How many lines in the records below contain the string "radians"? Answer with the number alone.
*** MATERIAL PROVIDED Section Begins ***
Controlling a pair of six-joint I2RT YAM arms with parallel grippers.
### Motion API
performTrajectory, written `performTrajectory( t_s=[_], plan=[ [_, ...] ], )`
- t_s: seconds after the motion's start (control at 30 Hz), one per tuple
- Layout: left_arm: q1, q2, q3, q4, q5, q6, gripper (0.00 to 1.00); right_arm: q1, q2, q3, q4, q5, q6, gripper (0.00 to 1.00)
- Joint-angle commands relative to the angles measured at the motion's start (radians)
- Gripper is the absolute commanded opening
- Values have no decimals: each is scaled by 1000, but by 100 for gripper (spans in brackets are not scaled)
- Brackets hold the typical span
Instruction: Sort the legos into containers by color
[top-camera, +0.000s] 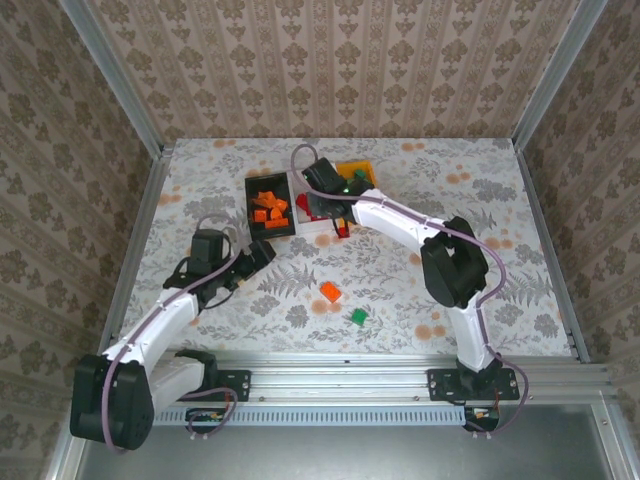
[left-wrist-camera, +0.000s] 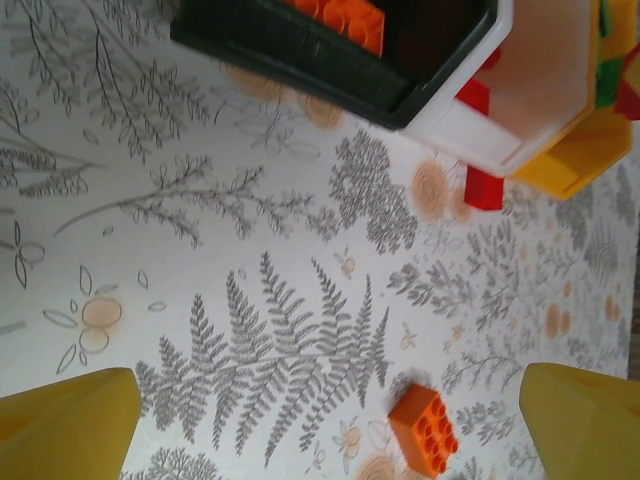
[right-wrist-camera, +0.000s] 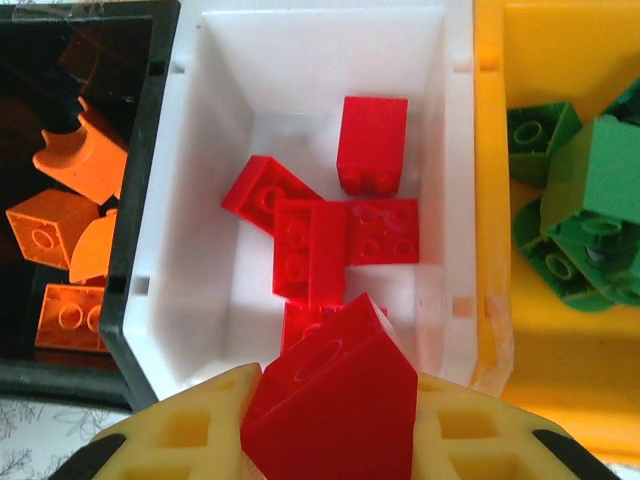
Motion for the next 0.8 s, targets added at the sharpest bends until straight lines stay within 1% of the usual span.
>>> performTrajectory(
  t_s=[0.0, 0.13, 0.17, 0.3, 0.33, 0.43, 0.53, 0.6, 0.7, 0.77],
  plan=[
    [14, 6, 30, 13, 40, 4, 100, -14, 56, 67, -48, -43, -33, 28],
    [15, 14, 44, 19, 66, 13, 100, -30, 118, 148, -51, -63, -46, 28],
    [15, 17, 48, 20, 69, 16, 100, -32, 134, 172, -80, -63, -50, 29],
    [15, 34, 67, 19, 85, 22, 100, -40, 195, 296, -128, -65, -71, 33],
    [15, 38, 74, 16, 90, 23, 100, -41, 205, 315, -138, -65, -77, 35],
    [13, 36, 81, 12, 97, 23, 100, -42, 210, 348, -152, -63, -83, 49],
    [11, 22, 82, 3, 97, 20, 100, -42, 184, 342, -149, -57, -85, 59],
    [8, 7, 84, -9, 95, 20, 100, -40, 150, 315, -140, -50, -85, 62],
    [0, -23, 76, -20, 89, 17, 100, -40, 47, 198, -90, -37, -71, 62],
    [-9, -41, 66, -22, 82, 12, 100, -40, -55, 48, -22, -27, -44, 62]
  ],
)
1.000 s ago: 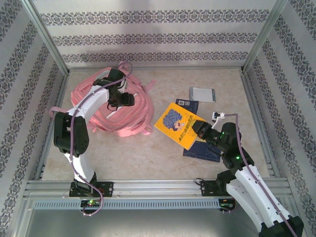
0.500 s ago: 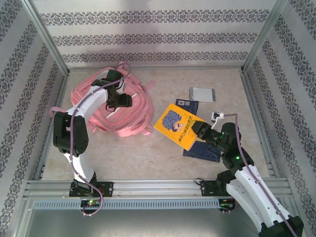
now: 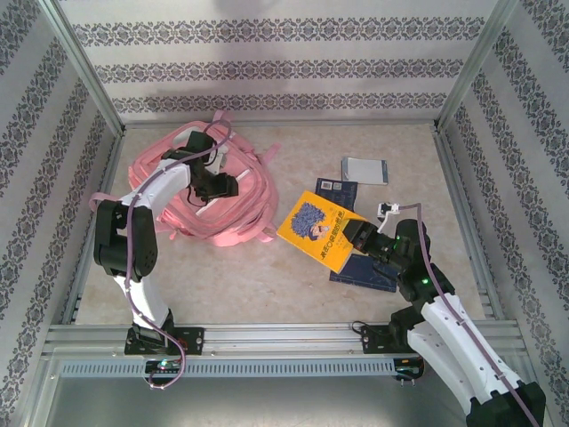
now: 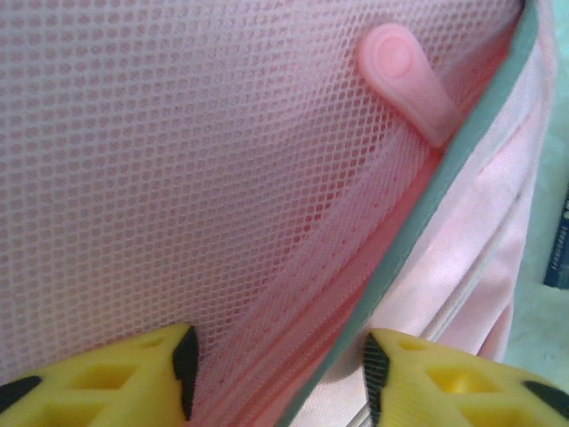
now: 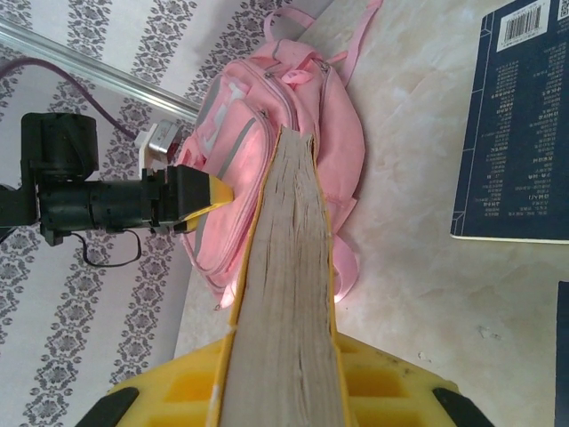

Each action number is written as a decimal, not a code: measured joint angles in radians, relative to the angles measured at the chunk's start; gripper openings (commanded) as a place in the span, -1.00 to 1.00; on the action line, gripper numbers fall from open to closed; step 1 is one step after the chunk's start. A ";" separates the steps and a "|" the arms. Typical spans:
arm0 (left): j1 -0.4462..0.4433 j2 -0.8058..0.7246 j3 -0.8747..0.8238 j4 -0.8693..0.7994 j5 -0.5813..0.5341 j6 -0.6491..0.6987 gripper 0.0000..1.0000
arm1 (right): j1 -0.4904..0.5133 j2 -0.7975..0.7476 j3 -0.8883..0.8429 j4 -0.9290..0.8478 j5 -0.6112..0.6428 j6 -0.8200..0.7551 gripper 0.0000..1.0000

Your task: Pack books, pencil case, and school supplies into a backpack

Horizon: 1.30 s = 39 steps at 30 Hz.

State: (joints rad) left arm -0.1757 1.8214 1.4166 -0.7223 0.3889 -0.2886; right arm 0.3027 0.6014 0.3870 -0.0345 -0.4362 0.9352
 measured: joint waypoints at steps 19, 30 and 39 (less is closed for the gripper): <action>-0.001 0.014 -0.019 0.044 0.256 -0.018 -1.00 | -0.039 -0.055 0.019 -0.141 0.098 -0.072 -1.00; -0.001 -0.134 0.080 0.015 0.310 -0.049 -1.00 | -0.052 0.015 0.070 -0.193 0.104 -0.101 -1.00; -0.001 -0.191 0.179 -0.084 0.364 -0.049 -1.00 | -0.052 0.032 0.106 -0.173 0.050 -0.083 -1.00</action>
State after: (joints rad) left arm -0.1764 1.6306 1.5959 -0.8066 0.7525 -0.3378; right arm 0.2504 0.6334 0.4931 -0.2077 -0.3862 0.8520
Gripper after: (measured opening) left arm 0.058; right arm 0.185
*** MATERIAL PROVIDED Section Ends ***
> PROBLEM SOLUTION: 2